The tricky part is that the JVM will keep the jmethodID
cache only in the ‘main’ class version, dynamically extending the cache to accommodate jmethodID
values from obsolete but yet still active class versions. This can happen, e.g., when a class is redefined, the previous version is marked obsolete, but there are still some of its methods somewhere on the stack, and at that moment, we call GetStackTrace
. New jmethodID
values will be generated as required, and they will be placed in the jmethodID
cache in the main version.
And here come the giggles - after an older class version has been purged, the jmethodID
values are still present in the main class version cache but pointing to deallocated Method
instances!
Ok, now the loop is closed, and I am pretty sure the proposed fix is correct and actually addresses the root cause.
There is still more to it
The way jmethodID
values are stored for previous versions of a retransformed class also opens a whole new can of worms - requesting a jmethodID
for an older method version may lead to cache resizing, which in turn will cause memory allocation. And remember, doing memory allocations in signal handlers is bad, mmkay? How is CPU and wallclock profiling generally done? Well, glad you asked - it’s by sending a signal to the JVM and letting the signal handler call AsyncGetCallTrace
, which returns a stack trace comprised of, drumroll please, jmethodID
values.
Sensible JVM profiler implementations try to avoid jmethodID
cache resizes by eagerly requesting all the jmethodID
values for all methods in the class upon class load. However, this strategy won’t work if the cache is resized because a previous method version jmethodID
is requested.
Honestly, I don’t have a good solution for this yet. It might take some time to figure out how to address this issue.
Diagram time
For posterity, I am adding the schematic diagrams about how the jmethodID
cache is organized for a redefined class.

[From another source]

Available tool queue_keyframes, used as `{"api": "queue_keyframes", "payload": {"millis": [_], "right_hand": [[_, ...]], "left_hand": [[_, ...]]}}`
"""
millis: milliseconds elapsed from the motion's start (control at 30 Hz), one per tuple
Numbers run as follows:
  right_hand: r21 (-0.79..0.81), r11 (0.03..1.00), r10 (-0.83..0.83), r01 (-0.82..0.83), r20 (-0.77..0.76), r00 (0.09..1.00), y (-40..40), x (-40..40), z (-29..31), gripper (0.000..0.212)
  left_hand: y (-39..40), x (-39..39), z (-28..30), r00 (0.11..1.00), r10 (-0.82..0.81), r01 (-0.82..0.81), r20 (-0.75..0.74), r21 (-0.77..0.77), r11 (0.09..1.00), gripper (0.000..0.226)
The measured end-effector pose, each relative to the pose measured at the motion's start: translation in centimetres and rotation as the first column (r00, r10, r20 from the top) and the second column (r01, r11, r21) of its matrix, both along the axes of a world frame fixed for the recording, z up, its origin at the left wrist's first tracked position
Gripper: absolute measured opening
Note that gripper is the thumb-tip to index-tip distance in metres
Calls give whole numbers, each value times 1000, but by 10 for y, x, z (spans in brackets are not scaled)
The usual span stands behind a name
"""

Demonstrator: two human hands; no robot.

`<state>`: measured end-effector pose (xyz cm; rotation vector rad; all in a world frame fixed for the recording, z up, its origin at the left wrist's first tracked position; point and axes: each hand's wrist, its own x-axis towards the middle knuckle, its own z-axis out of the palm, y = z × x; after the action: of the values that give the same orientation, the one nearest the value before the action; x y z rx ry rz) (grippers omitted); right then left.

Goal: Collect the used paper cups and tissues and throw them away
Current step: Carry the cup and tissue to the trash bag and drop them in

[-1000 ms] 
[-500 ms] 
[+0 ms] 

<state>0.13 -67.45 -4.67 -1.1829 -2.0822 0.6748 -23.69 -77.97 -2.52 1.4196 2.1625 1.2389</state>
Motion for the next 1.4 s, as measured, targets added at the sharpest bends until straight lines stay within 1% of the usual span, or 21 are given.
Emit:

Fig1: Overview of the jmethodID storage
Fig2: How the jmethodIDs are stored for a redefined class
Next steps
The next steps would be trying to create a JTREG test for the fix. I will have to look around for tests that involve class redefinitions with several versions of a redefined class. Additionally, I need to find other tests that trigger metaspace cleanup. This way, I can combine them to trigger the problematic behavior. However, if this turns out to be too complicated, I would rather propose the fix and aim to get it into the upcoming JDK updates as soon as possible.